### [Exercise data]
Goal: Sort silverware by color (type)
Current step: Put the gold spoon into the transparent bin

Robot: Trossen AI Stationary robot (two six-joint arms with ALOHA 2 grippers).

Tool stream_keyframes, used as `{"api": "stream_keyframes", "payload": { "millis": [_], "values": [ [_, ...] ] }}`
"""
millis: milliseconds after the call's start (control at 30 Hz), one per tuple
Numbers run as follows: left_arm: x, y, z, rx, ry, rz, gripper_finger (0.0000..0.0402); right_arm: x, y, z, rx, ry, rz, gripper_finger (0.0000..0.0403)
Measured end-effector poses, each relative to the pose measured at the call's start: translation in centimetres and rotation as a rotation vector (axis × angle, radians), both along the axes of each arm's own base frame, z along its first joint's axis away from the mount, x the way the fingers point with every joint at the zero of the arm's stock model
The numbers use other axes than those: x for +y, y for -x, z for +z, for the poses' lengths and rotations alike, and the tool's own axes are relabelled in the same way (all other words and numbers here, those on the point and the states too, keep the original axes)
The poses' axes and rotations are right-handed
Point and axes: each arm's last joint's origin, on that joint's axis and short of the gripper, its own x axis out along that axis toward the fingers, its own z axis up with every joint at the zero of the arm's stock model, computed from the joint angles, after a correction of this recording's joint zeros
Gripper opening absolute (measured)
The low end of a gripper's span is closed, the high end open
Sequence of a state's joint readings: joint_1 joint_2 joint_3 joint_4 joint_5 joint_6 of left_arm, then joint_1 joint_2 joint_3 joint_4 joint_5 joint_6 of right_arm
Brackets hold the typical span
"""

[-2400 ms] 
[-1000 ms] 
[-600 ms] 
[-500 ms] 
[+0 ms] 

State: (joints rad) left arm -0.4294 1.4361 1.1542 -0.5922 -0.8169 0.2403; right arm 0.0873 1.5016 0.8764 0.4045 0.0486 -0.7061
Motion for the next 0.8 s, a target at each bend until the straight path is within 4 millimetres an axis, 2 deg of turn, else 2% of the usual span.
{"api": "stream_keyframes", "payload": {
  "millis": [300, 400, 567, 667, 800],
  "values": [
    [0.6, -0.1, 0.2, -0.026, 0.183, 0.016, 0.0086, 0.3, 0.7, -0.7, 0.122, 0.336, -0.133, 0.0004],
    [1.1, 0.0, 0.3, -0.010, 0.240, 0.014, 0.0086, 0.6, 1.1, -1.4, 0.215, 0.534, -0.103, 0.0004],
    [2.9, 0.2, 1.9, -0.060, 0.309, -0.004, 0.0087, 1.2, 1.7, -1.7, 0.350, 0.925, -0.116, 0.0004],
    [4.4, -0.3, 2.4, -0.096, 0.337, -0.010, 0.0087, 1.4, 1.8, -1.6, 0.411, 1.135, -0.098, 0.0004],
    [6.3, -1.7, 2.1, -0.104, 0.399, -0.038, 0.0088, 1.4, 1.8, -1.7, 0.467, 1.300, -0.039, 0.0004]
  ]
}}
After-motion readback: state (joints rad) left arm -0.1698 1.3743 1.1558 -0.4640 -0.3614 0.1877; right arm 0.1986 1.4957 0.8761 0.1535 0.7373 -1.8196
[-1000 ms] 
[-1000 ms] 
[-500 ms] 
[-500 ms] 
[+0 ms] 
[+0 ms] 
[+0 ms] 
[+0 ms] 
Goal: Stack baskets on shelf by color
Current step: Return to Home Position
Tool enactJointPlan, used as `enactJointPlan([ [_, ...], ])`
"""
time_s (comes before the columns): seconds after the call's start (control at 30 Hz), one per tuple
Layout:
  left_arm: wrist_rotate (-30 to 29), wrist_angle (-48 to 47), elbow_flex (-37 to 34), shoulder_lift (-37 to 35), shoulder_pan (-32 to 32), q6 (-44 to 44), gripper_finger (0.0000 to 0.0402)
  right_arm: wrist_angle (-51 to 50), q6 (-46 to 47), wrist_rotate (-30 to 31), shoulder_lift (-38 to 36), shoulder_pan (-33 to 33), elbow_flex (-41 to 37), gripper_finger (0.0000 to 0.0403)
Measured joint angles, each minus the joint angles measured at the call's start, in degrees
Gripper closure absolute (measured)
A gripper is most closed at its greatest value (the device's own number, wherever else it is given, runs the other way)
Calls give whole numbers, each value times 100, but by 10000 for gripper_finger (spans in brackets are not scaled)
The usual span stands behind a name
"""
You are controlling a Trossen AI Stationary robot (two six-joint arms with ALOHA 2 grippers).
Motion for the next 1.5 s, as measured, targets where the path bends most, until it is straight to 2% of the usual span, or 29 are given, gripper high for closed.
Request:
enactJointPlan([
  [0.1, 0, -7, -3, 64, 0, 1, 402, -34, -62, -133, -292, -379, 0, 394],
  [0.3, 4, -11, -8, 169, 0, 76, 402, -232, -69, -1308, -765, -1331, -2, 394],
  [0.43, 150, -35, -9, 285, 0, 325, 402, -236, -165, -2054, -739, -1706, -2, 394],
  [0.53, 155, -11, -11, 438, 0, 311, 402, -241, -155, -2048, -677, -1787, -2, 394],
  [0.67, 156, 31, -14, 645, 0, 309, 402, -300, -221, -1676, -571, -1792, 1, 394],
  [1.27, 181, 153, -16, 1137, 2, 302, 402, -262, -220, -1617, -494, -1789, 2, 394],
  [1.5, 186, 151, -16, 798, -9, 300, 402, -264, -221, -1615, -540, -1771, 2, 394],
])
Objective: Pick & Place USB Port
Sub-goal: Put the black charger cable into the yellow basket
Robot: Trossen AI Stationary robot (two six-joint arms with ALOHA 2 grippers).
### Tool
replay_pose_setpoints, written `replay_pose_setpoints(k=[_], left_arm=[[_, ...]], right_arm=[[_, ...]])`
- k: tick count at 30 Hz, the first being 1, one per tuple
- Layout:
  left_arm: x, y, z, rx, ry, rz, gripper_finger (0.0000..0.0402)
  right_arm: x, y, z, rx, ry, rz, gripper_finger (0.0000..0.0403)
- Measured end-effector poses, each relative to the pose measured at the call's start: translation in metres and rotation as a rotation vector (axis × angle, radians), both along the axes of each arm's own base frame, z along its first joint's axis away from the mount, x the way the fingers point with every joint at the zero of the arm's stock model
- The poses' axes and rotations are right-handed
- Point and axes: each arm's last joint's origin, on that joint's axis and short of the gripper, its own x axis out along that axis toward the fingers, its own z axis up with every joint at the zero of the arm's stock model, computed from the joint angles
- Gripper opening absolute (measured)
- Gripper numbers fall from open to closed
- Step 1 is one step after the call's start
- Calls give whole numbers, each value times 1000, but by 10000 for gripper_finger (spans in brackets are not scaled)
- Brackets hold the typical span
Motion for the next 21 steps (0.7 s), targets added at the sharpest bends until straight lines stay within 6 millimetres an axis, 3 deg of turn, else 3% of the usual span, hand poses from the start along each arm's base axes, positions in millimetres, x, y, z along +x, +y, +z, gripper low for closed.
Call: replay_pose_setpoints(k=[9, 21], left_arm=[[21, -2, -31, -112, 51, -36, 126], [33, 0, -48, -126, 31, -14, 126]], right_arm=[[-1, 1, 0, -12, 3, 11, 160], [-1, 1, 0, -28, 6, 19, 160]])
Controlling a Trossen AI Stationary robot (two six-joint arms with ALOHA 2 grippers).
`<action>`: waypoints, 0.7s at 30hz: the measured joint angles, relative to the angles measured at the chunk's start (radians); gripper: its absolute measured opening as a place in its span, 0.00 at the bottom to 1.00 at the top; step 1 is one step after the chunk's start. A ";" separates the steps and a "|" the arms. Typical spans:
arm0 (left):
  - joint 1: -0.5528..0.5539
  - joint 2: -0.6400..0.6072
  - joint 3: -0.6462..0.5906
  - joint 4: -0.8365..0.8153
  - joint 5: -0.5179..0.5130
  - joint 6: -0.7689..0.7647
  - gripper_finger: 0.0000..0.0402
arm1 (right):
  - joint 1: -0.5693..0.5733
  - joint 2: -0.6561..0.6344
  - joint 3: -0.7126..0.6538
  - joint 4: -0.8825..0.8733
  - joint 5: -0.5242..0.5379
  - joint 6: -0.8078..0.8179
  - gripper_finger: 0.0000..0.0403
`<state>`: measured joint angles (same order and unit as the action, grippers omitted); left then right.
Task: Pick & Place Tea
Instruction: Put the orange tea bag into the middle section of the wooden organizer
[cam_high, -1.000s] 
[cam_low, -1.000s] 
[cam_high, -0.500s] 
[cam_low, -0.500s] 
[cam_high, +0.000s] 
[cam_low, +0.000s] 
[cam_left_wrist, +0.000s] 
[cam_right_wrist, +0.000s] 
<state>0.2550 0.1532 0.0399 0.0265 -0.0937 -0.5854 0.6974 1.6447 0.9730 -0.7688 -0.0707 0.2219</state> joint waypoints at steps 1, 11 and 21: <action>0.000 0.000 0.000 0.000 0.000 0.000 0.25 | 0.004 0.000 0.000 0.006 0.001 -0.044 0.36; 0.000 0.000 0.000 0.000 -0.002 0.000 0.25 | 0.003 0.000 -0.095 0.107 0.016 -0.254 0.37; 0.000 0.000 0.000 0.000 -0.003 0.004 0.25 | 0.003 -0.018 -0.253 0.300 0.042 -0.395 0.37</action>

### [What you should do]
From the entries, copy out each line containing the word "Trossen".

### [Exercise result]
Robot: Trossen AI Stationary robot (two six-joint arms with ALOHA 2 grippers).
You are controlling a Trossen AI Stationary robot (two six-joint arms with ALOHA 2 grippers).
Robot: Trossen AI Stationary robot (two six-joint arms with ALOHA 2 grippers).
Controlling a Trossen AI Stationary robot (two six-joint arms with ALOHA 2 grippers).

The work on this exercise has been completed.